> [Exercise objective]:
Return every line below in which "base" appears.

> [Material provided]:
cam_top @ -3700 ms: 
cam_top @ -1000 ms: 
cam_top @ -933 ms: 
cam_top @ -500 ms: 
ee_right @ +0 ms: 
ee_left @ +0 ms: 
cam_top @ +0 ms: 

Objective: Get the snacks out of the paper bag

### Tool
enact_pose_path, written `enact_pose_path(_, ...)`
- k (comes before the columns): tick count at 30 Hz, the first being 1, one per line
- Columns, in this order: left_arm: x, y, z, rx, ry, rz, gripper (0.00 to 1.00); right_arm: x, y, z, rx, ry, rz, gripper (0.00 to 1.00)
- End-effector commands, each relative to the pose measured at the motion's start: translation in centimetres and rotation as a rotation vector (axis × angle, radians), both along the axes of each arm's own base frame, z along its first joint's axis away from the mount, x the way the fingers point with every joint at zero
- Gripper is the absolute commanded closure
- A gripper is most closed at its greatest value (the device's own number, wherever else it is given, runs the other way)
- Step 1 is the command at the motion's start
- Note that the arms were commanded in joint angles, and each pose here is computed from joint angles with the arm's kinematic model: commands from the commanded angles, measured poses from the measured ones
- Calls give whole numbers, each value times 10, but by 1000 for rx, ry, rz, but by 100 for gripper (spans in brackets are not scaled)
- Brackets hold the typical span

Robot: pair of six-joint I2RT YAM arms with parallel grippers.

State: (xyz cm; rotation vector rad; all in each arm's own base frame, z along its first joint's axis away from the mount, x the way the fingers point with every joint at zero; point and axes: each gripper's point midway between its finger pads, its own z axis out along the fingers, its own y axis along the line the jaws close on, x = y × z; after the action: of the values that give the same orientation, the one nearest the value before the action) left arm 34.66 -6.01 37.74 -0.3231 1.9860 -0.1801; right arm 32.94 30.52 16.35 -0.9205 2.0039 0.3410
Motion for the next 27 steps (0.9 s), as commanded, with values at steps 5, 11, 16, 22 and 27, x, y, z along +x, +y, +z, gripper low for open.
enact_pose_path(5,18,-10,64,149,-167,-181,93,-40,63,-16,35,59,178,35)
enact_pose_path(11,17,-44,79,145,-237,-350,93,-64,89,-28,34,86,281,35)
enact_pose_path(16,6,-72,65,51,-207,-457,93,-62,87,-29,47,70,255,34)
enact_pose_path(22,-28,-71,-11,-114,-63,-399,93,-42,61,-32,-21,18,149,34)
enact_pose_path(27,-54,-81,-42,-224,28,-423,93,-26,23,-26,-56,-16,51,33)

> [Written reply]:
- End-effector commands, each relative to the pose measured at the motion's start: translation in centimetres and rotation as a rotation vector (axis × angle, radians), both along the axes of each arm's own base frame, z along its first joint's axis away from the mount, x the way the fingers point with every joint at zero
State: (xyz cm; rotation vector rad; all in each arm's own base frame, z along its first joint's axis away from the mount, x the way the fingers point with every joint at zero; point and axes: each gripper's point midway between its finger pads, its own z axis out along the fingers, its own y axis along the line the jaws close on, x = y × z; after the action: of the values that give the same orientation, the one nearest the value before the action) left arm 34.66 -6.01 37.74 -0.3231 1.9860 -0.1801; right arm 32.94 30.52 16.35 -0.9205 2.0039 0.3410

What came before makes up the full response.